My favourite cat died too. A grey tabby. - Maybe because of the cleaning product. I don't know. I don't think so. It had a sore throat. A temperature of 39 degrees. I took it to the vet especially. Even someone who's unemployed can afford to take an animal to the vet. I think she messed it up. She was heavily pregnant and was going on about "oh dear, oh dear, the animal has a high temperature", but it was 39 degrees, which isn't high for a cat at all. Not high at all. After that, she had a low temperature, which was much worse. A low temperature is much worse.
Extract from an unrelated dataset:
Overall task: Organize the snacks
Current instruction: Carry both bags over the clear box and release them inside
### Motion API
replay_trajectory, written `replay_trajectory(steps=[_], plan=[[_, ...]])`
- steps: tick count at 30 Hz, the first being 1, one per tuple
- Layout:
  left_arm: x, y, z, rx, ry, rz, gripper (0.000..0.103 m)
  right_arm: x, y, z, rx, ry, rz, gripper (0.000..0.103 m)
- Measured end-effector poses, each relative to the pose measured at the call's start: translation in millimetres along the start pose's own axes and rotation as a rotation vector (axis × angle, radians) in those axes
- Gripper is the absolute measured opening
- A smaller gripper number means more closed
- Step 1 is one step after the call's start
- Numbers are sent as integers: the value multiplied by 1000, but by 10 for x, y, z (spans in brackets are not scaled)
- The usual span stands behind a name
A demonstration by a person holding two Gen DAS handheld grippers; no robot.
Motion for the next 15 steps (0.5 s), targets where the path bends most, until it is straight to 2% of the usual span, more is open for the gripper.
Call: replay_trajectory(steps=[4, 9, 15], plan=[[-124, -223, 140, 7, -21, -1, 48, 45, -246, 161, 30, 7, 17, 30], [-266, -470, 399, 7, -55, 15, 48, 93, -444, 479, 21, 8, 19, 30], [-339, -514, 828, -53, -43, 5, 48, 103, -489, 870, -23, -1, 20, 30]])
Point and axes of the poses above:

The vet didn't have good nerves, probably because she was pregnant, and immediately gave the cat a fever reducer. That's nonsense. 39 degrees isn't high for a cat. And when she had a low temperature, I was supposed to put her under a sun lamp. She even gave me her sun lamp, which is complete nonsense. That's not possible at home. It works at the vet's because they're chained up and can't get away. That's nonsense for at home. I put her in my bed with the sun lamp, but she immediately got out from under the bed. I'm not going to chain my cat up at home. That's nonsense. And the fever reducer for 39 degrees. That's not high for a cat. Not high at all. After that, she had a low temperature of 35 degrees, and at 34, an animal dies. Of
course, it's possible that she swallowed some of the cleaning product. But the neighbour said it was organic. The urea was very high in the end. Of course, that could indicate poisoning. Kidney failure or something. I cleaned the whole room with it, really cleaned it, because I had another cat in my care. When she was there for the first time, she just sat on the cupboard, on top of my cupboard for four weeks. 50 by 45 cm. She never came down, in the end I had to put her litter tray on the cupboard. After that, I got rid of the cupboard. The second time, she just stayed under the bed the whole time, just under the bed. And when her owner came back, I thought she should have a good impression, so I cleaned the whole room, using one bucket and half a litre of cleaning product, and in the end, I even used a bucket and three litres under the bed. It was organic. Maybe she licked the carpet. She was under the bed because she didn't want the sun lamp. Maybe. It could really have been poisoning. But I think it was the fever reducer. That was the doctor, I don't want to get worked up about it, because then I'll want to sue her. Just because she was pregnant. A fever of 39 degrees is not normal for a cat. She doesn't need fever reducers for that. The sore throat was gone. But then she got hypothermia. I don't think it was the cleaning product."